I think we have a perfect example with
Harvard professor Stephen Jay Gould. He did live to be 61 but his co author Niles Eldredge is not only 80 years old. He is still working or at least still on the staff. Gould WAS a militant atheist and Eldredge IS an agnostic. Notice the difference between was and is. Gould came down with cancer when he was around 40 so he struggled with it for 20 years.
First, you need to learn that "anecdote is not data". Not only is this just an anecdote, but it's a particularly odd one at that. In this case the connection between the two is that they were colleagues, but not with some sort of incident that might relate to their survival. (Normally, I'd expect it to be something like two people in your town who both fell asleep at the wheel and the atheist hit a tree and died and the Christian crashed through the hedge and came to a stop at the stairs of his church. Now that's a proper, but wrongheaded, anecdote about faith and survival.)
Second, depending on what Elderege actually believed, he may be just as much of atheist by the definition I (and many other atheists) use. It could only be that he wanted to be non-confrontational.
For a Christian, cancer is an easy cure because it is often the cause of a person being in a struggle or conflict with themselves.
Oh it is, is it now. OK, here's a test you can do:
1. Go to the obituary section of your local newspaper (or its website).
2. Find 10 obituaries that mention the deceased had cancer.
3. Check those biographies to see if they reference religion.
Are there any Christians who died of cancer in your town?
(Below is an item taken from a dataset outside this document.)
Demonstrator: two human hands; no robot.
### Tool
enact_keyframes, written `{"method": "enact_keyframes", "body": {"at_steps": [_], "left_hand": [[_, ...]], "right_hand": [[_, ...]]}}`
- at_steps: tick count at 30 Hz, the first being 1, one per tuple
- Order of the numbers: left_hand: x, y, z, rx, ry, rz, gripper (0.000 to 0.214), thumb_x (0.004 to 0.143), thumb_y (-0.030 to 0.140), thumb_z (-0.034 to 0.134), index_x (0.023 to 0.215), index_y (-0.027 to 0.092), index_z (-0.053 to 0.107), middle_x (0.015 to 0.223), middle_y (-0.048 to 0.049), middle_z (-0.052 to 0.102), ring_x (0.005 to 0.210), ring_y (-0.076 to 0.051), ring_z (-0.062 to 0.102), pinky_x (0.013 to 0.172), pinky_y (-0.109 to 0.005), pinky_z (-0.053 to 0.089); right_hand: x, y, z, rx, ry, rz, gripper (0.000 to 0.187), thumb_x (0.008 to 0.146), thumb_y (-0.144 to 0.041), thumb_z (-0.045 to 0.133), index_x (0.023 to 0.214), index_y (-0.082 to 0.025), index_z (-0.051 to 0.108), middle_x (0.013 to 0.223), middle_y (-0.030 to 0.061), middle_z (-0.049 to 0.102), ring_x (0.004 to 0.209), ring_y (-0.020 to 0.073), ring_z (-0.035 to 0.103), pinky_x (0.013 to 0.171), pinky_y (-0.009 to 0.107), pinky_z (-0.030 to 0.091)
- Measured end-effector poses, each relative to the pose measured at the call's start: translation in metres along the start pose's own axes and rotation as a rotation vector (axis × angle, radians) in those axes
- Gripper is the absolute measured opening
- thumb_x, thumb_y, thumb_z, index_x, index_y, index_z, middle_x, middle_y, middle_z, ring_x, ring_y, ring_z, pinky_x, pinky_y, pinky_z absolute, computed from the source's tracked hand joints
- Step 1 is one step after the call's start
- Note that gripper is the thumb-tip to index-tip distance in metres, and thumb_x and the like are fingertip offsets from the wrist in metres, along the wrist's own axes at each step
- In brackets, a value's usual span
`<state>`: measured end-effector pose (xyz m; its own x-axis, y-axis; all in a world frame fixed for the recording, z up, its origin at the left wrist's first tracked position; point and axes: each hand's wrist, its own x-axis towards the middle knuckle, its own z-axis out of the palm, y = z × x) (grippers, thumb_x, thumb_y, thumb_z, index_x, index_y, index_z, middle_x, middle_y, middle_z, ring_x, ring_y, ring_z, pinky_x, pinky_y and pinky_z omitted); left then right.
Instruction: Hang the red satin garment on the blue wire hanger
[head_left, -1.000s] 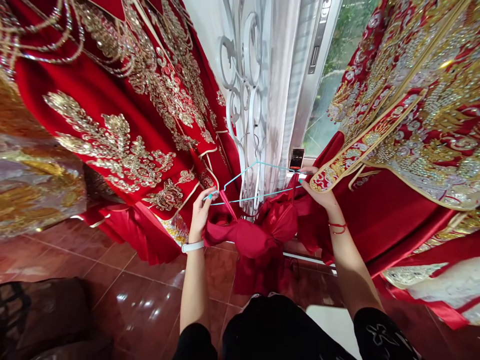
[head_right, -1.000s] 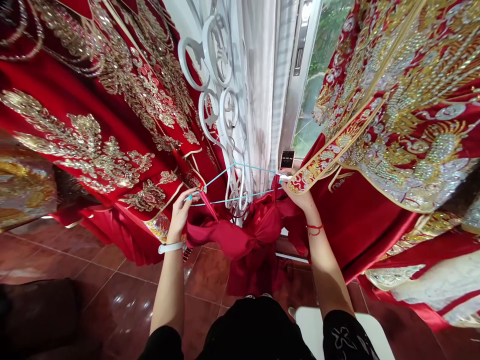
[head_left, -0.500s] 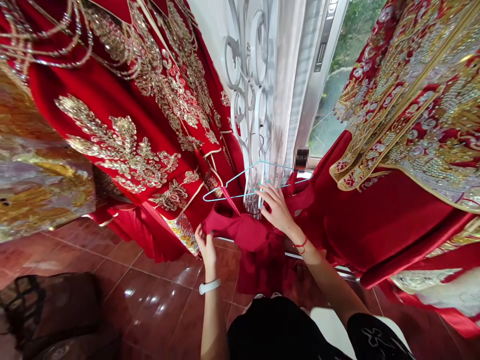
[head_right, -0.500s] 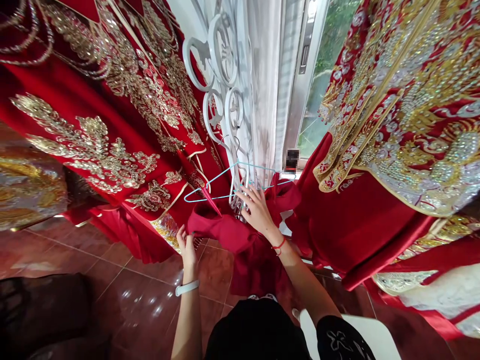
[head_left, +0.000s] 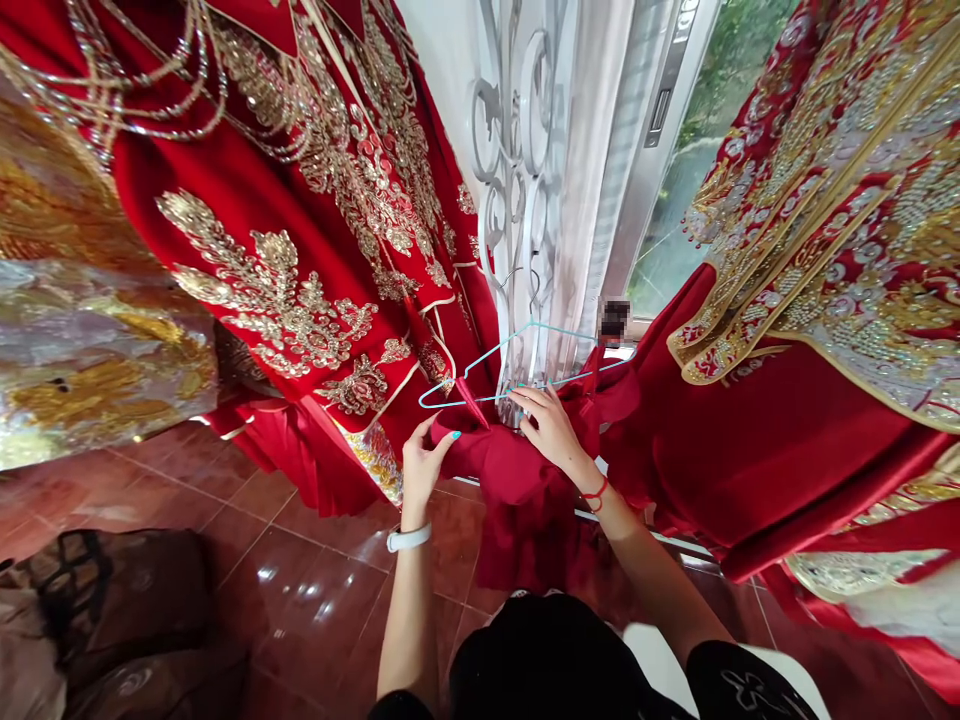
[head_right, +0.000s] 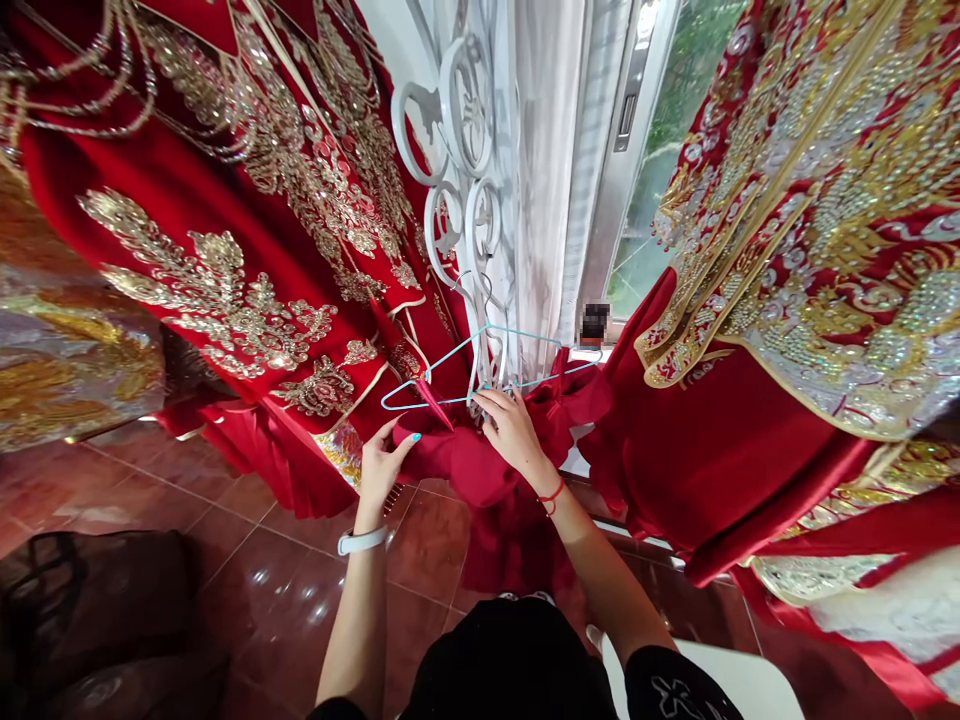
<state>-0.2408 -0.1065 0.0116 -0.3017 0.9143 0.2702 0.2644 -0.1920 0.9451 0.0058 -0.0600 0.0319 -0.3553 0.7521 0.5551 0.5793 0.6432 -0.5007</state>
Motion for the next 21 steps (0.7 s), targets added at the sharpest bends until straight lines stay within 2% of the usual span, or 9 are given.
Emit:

Are the cancer victims frequently non-believers?
(Struggle with oneself is common in believers and non-believers of all stripes.)
That is why atheists went to fight with believers.
Oh it is, now is it? Let see how that sorts out...
They are in a conflict with themselves
No more so than anyone else. As for myself, I am definitely not in conflict with myself about god or religion -- I don't believe in the former and don't have any desire to participate in the latter. As you note in a different post in response to me -- I am opposed to religion. That is not a secret desire to be religious.
and it offers them some relief to quit fighting with themself to fight with someone else.
It isn't. I disagree with you about religion and will push back on attempts to mash religion into science.
I feel sorry for them that they have their conflict and that they are so hard on themselves.
I don't want your pity.
Gould biggest contribution was
punctuated equilibrium which actually is an atheist form of the creationist catastrophic theory.
It isn't any such thing. Punctuated equilibrium is a sort of alternation of slow and rapid apparent (physical) change in organisms. During the slow phase genetic variation accumulates. During the fast phase there are strong selection pressures make large apparent changes in the physical form.
Even more importantly, no evolutionary theory or hypothesis is "atheist". It is not concerned with belief (or non-belief) in gods.
Gradualism has its place but we have to deal with catastrophic issues all the time.
And here comes a neck-breaking nonsequitor ...
In 2017 they had to evacuate 185,000 people during the Oroville Dan crisis. The spillway came dangerously close to failure.
I remember it.
I use to sell sprinkler systems so I know all about water pressure.
Not really. I don't think it makes you an expert on water pressure. I'd probably trust a plumber first. (I've also taught basic fluid physics.)
The dam was not designed to handle that much pressure and so they had to reinforce it so it would handle it.
The problem is that isn't what happened at the Orovile Dam. What did happen:
The spillway had a flaw in it (a crack I think). That flaw caused the water flowing down the spillway in normal times to slowly erode the rocks and soil below the spillway causing the spillway itself to fail and drive more erosion. The concern was that additional flow and erosion from it would erode away the dam until it failed. There was also concern after closing the regular spillway that the increased level of the lake (because the regular spillway was closed) flowing over the emergency spillway would cause that to fail as they no longer trusted the design. The problem was solved not by reinforcing the dam, but by repairing the spillway.
You can call them what you want but they were both Christian beliefs before Science adopted them.
What?
Darwin got gradualism from a Christian geologist.
[citation needed]
We were talking in another thread about how Creationst Dr Kurt Wise studied under Gould at Harvard.
Where is this going?
Wise said: “I loved him; I witnessed to him often, and I prayed for him almost every day of my life until he died.”
I guess it didn't work, then. He still died of the cancer and didn't become a believer.
“I believe God was drawing Stephen Jay Gould to Himself in ways that were unique to Stephen,” Wise said. “For instance, it struck him that the fossil record looked like Creation, and that bothered him. He was struggling with spiritual issues in the realm of science.
Wow, Wise is just like so many Christians on this site who keep insisting they know the "inner struggles" of non-Christians. How very disappointing.